Brasileiros que somos, acostumados a vermo-nos como um país culturalmente inferior, onde a intelectualidade é semeada em solo pedregoso, acabamos por ter nossos olhos fechados para preciosidades que possam existir em meio a essa aridez. Costumamos reclamar de nossa pobreza intelectual, mas, talvez, se olhássemos com mais atenção e procurássemos com mais afinco, encontraríamos homens que se dedicam à inteligência com profundidade e erudição, bem aqui, nestas terras tropicais.

Há pessoas laborando na surdina, mais preocupados com o aprofundamento de seus próprios estudos do que com anunciar ao mundo sobre o que fazem. Há quem já tenha, inclusive, uma obra consistente e, se fôssemos um pouco mais atentos, reconheceríamos-na, dando a ela os devidos méritos.

José Nedel é um desses autores e ter acesso a sua obra acende, em mim, uma pequena chama de esperança. Homens como ele – brasileiros como ele – despertam-me para o reconhecimento de que deve haver muitos conterrâneos desenvolvendo trabalhos sérios e importantes, mas que não são vistos, nem por aqueles que promovem a cultura do país, nem mesmo por nós, que caminhamos à margem, e que, às vezes, cometemos o erro de fecharmo-nos em outros círculos marginais.

Símbolo desse esforço silencioso, o livro “Uma teoria do conhecimento” reflete toda a erudição de seu autor. Dentro de uma visão crítica e realista, franqueado na tradição gnoseológica ocidental e alinhado com um neoescolasticismo renovado, Nedel esbanja conhecimento – sem ser um mero coletor de informações – sobre o desenvolvimento da epistemologia entre os maiores pensadores de todos os tempos. Ele ainda presentea-nos com suas próprias opiniões e, com evidente profundidade analítica, oferece-nos mais que um panorama da evolução do pensamento, mas também seu significado e contingências.

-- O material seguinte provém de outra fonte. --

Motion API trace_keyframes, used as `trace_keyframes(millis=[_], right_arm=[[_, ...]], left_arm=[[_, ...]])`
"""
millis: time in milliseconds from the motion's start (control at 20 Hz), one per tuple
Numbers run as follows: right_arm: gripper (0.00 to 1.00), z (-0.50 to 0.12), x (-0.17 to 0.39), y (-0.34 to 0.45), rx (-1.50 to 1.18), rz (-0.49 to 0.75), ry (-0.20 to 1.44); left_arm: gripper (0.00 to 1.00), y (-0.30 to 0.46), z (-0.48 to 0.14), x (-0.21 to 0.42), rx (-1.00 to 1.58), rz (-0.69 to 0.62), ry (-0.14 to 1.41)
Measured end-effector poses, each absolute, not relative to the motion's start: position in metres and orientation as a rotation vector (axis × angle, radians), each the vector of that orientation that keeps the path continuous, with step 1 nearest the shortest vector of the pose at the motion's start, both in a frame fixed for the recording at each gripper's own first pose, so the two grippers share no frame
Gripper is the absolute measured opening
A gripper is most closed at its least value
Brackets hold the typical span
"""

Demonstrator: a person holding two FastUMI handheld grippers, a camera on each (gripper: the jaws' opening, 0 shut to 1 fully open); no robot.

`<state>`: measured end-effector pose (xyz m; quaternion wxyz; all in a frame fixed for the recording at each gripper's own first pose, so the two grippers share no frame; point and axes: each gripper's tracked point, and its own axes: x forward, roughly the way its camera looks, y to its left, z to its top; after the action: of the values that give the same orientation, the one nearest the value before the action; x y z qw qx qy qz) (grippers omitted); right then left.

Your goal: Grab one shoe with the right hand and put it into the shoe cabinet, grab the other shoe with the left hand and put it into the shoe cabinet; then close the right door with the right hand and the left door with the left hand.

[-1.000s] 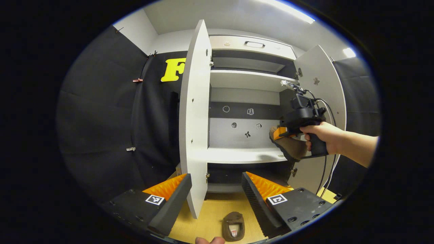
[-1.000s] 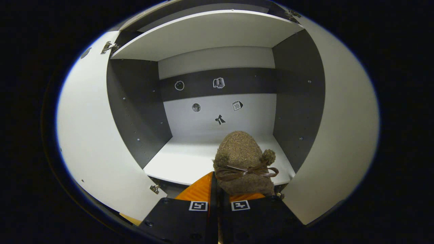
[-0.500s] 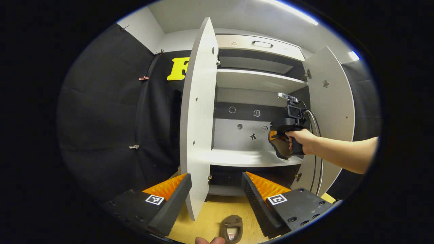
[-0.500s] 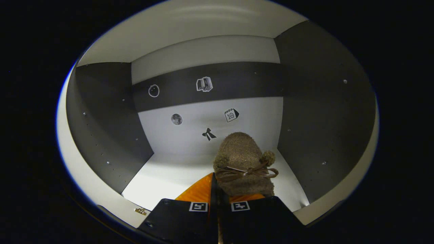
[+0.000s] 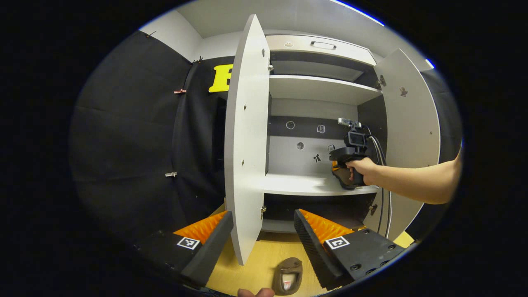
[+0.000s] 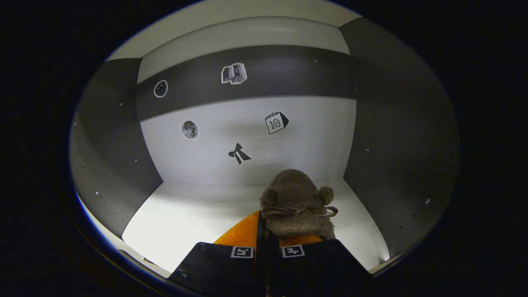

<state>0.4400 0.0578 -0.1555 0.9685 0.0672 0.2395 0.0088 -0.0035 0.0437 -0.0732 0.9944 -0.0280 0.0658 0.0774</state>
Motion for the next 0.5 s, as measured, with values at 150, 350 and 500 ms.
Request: trace_keyframes(millis=[150, 350, 500], right_arm=[[0.13, -0.164, 0.445, 0.06, 0.152, 0.021, 0.504], [0.32, -0.162, 0.441, 0.068, 0.164, 0.027, 0.518], [0.57, -0.157, 0.431, 0.08, 0.169, 0.069, 0.53]], left_arm=[[0.95, 0.041, -0.074, -0.003, -0.045, 0.153, 0.133], [0.95, 0.033, -0.076, 0.0, -0.063, 0.135, 0.138], [0.95, 0.027, -0.077, 0.002, -0.07, 0.114, 0.141]])
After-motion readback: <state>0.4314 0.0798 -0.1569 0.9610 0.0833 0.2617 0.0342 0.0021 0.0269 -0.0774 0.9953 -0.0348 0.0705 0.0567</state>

Ler “Uma teoria do conhecimento” é fazer uma viagem crítica através das maiores mentes que este mundo conheceu, entendendo como elas compreendiam a relação do ser humano com a realidade, o conhecimento e a verdade. Ter acesso a esse livro, além de tudo, é voltar a ter a convicção de que grandes obras nem sempre são aquelas que todos reconhecem e divulgam, mas podem sobreviver quietas, porém, como uma planta que floresce em terras áridas, servir de inspiração para os sortudos que, como eu, tiveram a graça de deparar-se com ela.